My moment of transition occurred when I was diagnosed with Bone Cancer in January 2012. Doctors found cancerous lesions on my right hip joint and femur bone. The biopsy results concluded that the cancer they found in my hip stemmed from my Thyroid Cancer in 2002. My team of Doctors performed an arthroplasty of my hip joint and 6″ of my femur bone to rid the cancer from my body. When I awoke from surgery, I knew that my life would never be the same.

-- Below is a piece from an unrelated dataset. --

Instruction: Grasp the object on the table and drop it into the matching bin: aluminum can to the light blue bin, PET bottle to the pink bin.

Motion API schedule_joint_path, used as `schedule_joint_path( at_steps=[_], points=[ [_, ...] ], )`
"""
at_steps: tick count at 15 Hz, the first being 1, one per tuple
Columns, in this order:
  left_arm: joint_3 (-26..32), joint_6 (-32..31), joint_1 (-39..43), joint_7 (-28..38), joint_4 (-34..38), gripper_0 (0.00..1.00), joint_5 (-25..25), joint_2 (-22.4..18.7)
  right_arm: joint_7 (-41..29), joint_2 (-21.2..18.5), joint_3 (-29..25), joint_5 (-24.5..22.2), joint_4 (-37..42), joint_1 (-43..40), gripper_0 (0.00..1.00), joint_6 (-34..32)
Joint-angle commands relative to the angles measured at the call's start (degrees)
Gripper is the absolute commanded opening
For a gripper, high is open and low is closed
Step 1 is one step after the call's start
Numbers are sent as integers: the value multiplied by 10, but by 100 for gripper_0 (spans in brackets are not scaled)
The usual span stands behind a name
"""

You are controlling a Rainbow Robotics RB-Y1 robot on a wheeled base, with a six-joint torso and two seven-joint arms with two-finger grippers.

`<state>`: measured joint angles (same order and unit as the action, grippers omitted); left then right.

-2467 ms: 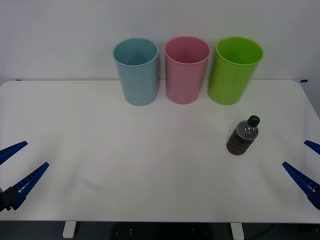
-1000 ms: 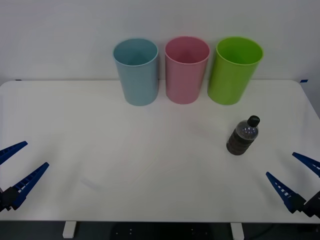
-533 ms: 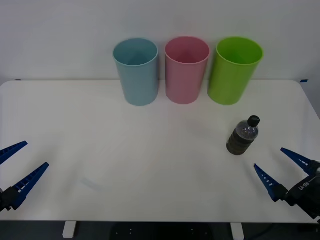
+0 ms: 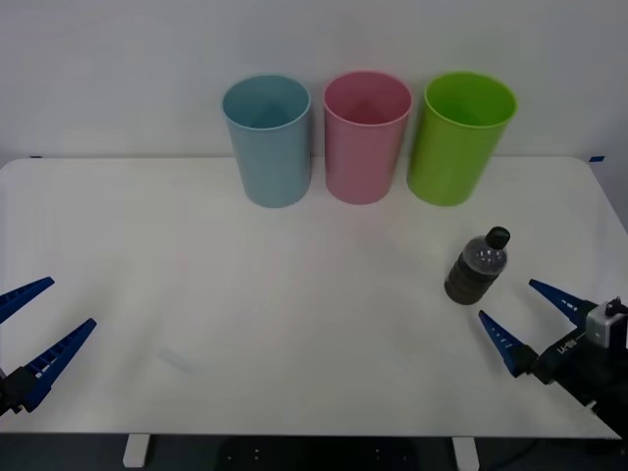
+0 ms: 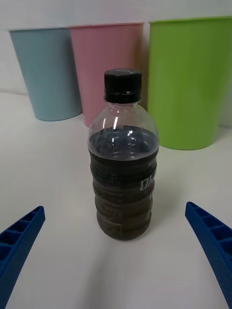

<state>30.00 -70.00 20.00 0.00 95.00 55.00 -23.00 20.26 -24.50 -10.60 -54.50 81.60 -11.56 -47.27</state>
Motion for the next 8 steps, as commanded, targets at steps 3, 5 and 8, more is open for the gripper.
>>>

During my first week post op, it took time and patience to adjust to my newly implanted titanium hip. I remember trying to take my first steps, and it was as if my brain and body were no longer connected. I would try to move my leg, but there would be no response. I was crushed; I had finally met my match, Multiple Sclerosis and Bone Cancer combined were too much to handle. As the days went on, the motivation to gain back my mobility and health became overwhelming. I knew that I deserved more, and I wasn’t going to settle for less.
First Steps After Surgery
Bone Cancer was the force that pushed me to start my life over. I promised myself that this time we were going to do it right. My body was rested from the duration of time I spent in the hospital, and at home recovering. This became the perfect opportunity to heal myself from the MonSter at the same time. I began to do research on foods with natural anti inflammatory properties that I could easily incorporate into my diet. After many weeks of study, I gathered an overload of information. I decided that treating each of my symptoms individually would be the most effective for my healing. I carefully chose the methods I felt were best for me, and gradually introduced them into my lifestyle.

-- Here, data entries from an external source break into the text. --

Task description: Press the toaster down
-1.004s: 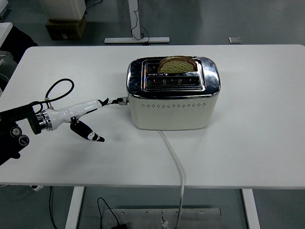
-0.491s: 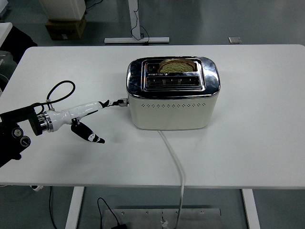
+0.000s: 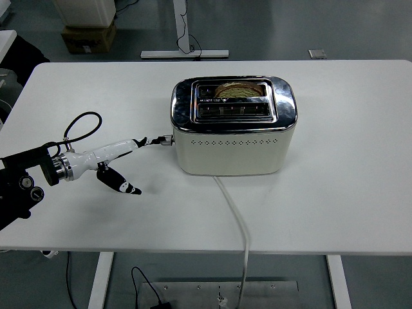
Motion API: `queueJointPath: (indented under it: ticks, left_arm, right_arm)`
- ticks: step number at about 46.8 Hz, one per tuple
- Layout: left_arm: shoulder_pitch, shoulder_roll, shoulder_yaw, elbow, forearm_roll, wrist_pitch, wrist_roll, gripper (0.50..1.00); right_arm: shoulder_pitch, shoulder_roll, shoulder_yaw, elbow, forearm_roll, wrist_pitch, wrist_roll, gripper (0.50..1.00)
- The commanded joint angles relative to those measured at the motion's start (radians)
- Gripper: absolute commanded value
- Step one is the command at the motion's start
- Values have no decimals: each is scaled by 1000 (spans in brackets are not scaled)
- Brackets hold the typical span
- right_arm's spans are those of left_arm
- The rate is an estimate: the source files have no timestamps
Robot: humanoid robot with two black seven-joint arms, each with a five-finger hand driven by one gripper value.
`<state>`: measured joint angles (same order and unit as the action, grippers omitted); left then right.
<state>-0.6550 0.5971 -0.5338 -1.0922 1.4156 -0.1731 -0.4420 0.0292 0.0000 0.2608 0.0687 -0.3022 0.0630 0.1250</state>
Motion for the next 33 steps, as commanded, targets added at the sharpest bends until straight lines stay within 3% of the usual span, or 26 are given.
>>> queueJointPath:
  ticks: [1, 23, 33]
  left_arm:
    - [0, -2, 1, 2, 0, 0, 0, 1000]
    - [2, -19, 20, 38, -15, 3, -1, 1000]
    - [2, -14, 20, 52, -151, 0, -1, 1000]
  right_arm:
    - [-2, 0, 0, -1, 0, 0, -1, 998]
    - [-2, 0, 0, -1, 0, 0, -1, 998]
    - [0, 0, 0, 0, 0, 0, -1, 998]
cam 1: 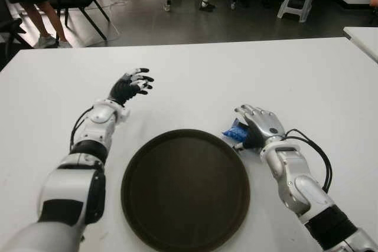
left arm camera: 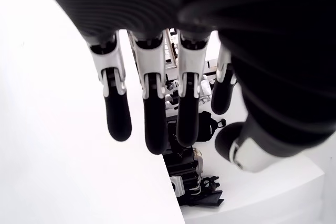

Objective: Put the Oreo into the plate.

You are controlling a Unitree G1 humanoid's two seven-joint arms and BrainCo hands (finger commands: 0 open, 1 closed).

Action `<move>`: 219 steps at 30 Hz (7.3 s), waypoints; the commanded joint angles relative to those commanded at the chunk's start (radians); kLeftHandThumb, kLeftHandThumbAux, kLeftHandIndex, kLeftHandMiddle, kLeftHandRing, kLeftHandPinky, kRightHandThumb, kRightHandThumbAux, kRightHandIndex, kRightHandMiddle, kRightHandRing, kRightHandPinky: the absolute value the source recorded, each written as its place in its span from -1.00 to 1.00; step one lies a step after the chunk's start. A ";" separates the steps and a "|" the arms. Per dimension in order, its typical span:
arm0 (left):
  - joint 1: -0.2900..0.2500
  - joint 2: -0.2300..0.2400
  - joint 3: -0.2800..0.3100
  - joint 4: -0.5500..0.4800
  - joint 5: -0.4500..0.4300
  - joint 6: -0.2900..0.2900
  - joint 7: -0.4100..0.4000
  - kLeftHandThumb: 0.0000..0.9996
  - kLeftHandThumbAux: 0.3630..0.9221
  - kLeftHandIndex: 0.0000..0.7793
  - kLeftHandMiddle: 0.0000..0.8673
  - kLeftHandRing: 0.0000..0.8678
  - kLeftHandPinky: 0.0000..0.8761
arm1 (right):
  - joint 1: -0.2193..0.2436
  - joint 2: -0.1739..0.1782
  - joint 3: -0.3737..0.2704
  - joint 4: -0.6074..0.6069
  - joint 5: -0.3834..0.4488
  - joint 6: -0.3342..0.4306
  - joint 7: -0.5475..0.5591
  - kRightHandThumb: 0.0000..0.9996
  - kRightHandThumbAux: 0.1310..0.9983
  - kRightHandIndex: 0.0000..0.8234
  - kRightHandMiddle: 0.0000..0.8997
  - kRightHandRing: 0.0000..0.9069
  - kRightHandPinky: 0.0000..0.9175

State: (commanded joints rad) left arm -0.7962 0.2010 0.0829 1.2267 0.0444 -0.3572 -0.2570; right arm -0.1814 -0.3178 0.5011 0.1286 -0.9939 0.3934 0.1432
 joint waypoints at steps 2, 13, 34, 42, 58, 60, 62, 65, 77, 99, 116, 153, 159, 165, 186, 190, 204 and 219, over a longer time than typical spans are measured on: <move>0.000 0.000 0.000 -0.001 0.000 0.001 0.001 -0.78 0.09 -0.49 -0.25 -0.22 -0.19 | -0.001 0.001 0.000 0.002 -0.001 0.003 0.000 -1.00 0.51 -0.61 -0.72 -0.61 -0.43; 0.002 -0.002 0.006 -0.001 -0.008 0.001 -0.007 -0.77 0.14 -0.48 -0.24 -0.22 -0.19 | -0.010 0.011 0.006 -0.016 -0.023 0.063 0.028 -1.00 0.53 -0.61 -0.69 -0.58 -0.44; 0.005 0.001 0.005 -0.004 -0.004 -0.004 -0.005 -0.78 0.09 -0.46 -0.22 -0.20 -0.17 | -0.039 -0.007 -0.018 -0.039 -0.012 0.166 0.171 -1.00 0.41 -0.71 -0.80 -0.80 -0.75; 0.007 0.001 0.007 -0.007 -0.006 -0.003 -0.006 -0.77 0.07 -0.46 -0.23 -0.22 -0.18 | -0.051 -0.009 -0.011 -0.032 -0.028 0.190 0.204 -1.00 0.42 -0.76 -0.84 -0.80 -0.68; 0.005 -0.001 0.002 -0.010 0.000 0.003 0.003 -0.76 0.04 -0.46 -0.23 -0.22 -0.19 | -0.082 -0.025 -0.006 0.026 -0.020 0.194 0.234 -1.00 0.43 -0.89 -0.87 -0.85 -0.81; 0.005 -0.001 0.002 -0.010 0.000 0.004 0.001 -0.76 0.04 -0.47 -0.24 -0.22 -0.19 | -0.086 -0.024 -0.009 0.042 -0.012 0.187 0.228 -1.00 0.43 -0.90 -0.86 -0.85 -0.81; 0.004 -0.001 0.002 -0.010 -0.001 0.005 -0.002 -0.76 0.03 -0.47 -0.24 -0.22 -0.19 | -0.089 -0.024 -0.012 0.055 -0.004 0.179 0.221 -1.00 0.43 -0.91 -0.86 -0.85 -0.82; 0.004 -0.001 0.002 -0.010 -0.002 0.007 -0.006 -0.75 0.04 -0.48 -0.24 -0.23 -0.20 | -0.090 -0.027 -0.012 0.057 -0.001 0.175 0.221 -1.00 0.44 -0.92 -0.86 -0.86 -0.82; 0.001 -0.005 0.003 -0.006 -0.003 0.004 -0.003 -0.79 0.09 -0.43 -0.20 -0.20 -0.19 | -0.096 -0.040 -0.011 0.073 0.013 0.153 0.216 -1.00 0.42 -0.97 -0.90 -0.85 -0.78; -0.002 -0.012 0.002 -0.003 -0.001 0.010 0.009 -0.81 0.17 -0.41 -0.20 -0.20 -0.19 | -0.097 -0.071 0.001 0.089 0.013 0.107 0.173 -1.00 0.56 -0.86 -0.86 -0.84 -0.81; -0.005 -0.016 0.004 0.003 -0.004 0.013 0.001 -0.81 0.11 -0.41 -0.19 -0.19 -0.19 | -0.070 -0.086 0.007 -0.026 -0.021 0.129 0.219 -1.00 0.55 -0.81 -0.83 -0.81 -0.80; -0.005 -0.014 0.001 0.005 0.001 0.010 0.005 -0.77 0.09 -0.41 -0.18 -0.16 -0.15 | -0.125 -0.168 -0.098 0.199 0.135 -0.397 -0.263 -1.00 0.55 -0.79 -0.70 -0.67 -0.60; -0.006 -0.014 0.000 0.006 0.003 0.013 0.005 -0.77 0.12 -0.39 -0.18 -0.18 -0.17 | -0.159 -0.175 -0.093 0.277 0.133 -0.472 -0.325 -1.00 0.55 -0.74 -0.65 -0.62 -0.54; -0.007 -0.014 0.002 0.007 0.001 0.018 0.006 -0.76 0.08 -0.42 -0.20 -0.19 -0.19 | -0.207 -0.174 -0.081 0.354 0.119 -0.503 -0.345 -1.00 0.54 -0.74 -0.65 -0.62 -0.56; -0.006 -0.017 0.006 0.003 -0.003 0.019 0.006 -0.75 0.09 -0.43 -0.20 -0.21 -0.20 | -0.265 -0.167 -0.036 0.453 0.088 -0.538 -0.406 -1.00 0.61 -0.66 -0.61 -0.59 -0.52; -0.006 -0.017 0.006 0.004 -0.003 0.018 0.006 -0.76 0.09 -0.40 -0.18 -0.17 -0.17 | -0.267 -0.164 -0.033 0.457 0.093 -0.533 -0.407 -1.00 0.61 -0.66 -0.61 -0.59 -0.55; -0.006 -0.017 0.002 0.004 0.002 0.017 0.012 -0.77 0.09 -0.40 -0.18 -0.16 -0.15 | -0.268 -0.159 -0.044 0.417 0.119 -0.476 -0.318 -1.00 0.63 -0.62 -0.60 -0.58 -0.53; -0.007 -0.018 0.003 0.003 0.001 0.020 0.016 -0.75 0.11 -0.43 -0.19 -0.17 -0.14 | -0.258 -0.181 -0.050 0.251 0.114 -0.303 -0.002 -1.00 0.68 -0.52 -0.53 -0.51 -0.47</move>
State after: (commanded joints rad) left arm -0.8036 0.1830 0.0858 1.2296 0.0455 -0.3375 -0.2410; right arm -0.4394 -0.4993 0.4509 0.3795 -0.8798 0.0902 0.1411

Each month that went by, I felt an increased sense of energy growing inside of me. The pain that plagued my body for 3 years was no longer in control. I remember doubting myself as I achieved what I had once thought was the impossible. Was this renewed energy that I was feeling just a facade in my mind? I was confused, I felt lost. I had to surrender and leave my past behind in order for me to move forward in my journey back to health.
Today, I am gradually recovering from my greatest battle to date, and I have never felt more alive. I have accomplished more than I could have ever imagined. I am no longer involved in a war against myself. I have risen above the impossible, and I am more confident than ever that we can all achieve whatever we set our minds to.

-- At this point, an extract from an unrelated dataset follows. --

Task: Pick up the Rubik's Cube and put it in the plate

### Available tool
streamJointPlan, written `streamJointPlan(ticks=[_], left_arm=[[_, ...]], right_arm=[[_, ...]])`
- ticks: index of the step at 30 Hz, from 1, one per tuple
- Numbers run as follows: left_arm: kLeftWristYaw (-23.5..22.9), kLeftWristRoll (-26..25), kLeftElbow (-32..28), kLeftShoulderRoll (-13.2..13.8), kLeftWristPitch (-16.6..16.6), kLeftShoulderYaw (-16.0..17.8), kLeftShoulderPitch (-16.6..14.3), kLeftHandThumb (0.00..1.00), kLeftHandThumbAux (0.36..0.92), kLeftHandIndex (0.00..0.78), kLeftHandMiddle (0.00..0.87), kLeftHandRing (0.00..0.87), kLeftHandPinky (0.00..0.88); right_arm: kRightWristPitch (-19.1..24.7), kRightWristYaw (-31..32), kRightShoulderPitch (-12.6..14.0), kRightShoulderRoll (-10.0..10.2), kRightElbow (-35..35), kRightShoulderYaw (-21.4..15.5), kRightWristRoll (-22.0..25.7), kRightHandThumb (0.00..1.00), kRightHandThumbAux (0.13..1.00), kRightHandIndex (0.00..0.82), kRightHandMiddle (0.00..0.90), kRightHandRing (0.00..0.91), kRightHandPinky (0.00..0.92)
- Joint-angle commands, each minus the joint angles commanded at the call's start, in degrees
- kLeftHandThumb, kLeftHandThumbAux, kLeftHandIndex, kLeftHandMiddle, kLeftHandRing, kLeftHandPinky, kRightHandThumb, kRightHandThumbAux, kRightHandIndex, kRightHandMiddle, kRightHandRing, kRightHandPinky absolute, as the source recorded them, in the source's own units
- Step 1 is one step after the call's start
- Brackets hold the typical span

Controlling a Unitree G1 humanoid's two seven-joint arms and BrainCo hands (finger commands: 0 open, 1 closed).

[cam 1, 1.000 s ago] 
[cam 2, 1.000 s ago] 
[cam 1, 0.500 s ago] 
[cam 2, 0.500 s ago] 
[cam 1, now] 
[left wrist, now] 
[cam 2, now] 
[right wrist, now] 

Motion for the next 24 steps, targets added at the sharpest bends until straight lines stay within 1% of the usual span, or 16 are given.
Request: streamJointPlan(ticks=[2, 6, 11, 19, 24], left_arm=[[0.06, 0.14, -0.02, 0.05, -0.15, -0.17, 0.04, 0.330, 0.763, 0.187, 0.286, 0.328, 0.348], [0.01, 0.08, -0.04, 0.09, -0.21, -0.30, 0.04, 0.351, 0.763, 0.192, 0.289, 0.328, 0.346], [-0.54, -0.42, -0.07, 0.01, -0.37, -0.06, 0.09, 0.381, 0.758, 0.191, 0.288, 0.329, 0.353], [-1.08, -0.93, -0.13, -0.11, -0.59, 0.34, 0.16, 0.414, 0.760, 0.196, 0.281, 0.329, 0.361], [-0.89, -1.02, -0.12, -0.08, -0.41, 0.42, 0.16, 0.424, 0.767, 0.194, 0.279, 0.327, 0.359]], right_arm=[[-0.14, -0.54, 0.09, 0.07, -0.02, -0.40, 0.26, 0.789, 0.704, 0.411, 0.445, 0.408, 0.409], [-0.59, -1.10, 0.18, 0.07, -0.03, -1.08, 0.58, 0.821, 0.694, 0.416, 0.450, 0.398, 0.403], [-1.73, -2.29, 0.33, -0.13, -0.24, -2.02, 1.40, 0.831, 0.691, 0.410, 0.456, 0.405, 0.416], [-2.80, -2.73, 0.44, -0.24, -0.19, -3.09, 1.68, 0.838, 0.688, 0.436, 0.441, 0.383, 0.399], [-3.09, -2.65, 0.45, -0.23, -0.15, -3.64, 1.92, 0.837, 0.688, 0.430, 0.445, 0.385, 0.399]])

Multiple Sclerosis is a very personal battle, but I do not believe that it is one that we should have to face alone. With that said, I welcome all of you to join me as I embark on my biggest endeavor yet. Creating The Tristan WilliaMS Foundation has been a dream of mine since my diagnosis. I am weeks away from launching the Foundation, and the feeling is breathtaking. I have been given the opportunity to turn my life around, and use my story as inspiration to instil hope in others. I am honored to have a voice among the many within the MS Community, and I know that together we will achieve success in finding a cure to eradicate The MonSter that affects so many of our lives.
My goal for The Tristan WilliaMS Foundation is to be a voice among the people that have yet to be heard. I plan on spreading awareness, and creating resources and services that are inspired by patients themselves. I have dedicated my life to seeing us all rise above the odds that may seem impossible. With the effort of the MS Community as a whole, I believe there is no end to the continuous forward progression in finding a cure for Multiple Sclerosis.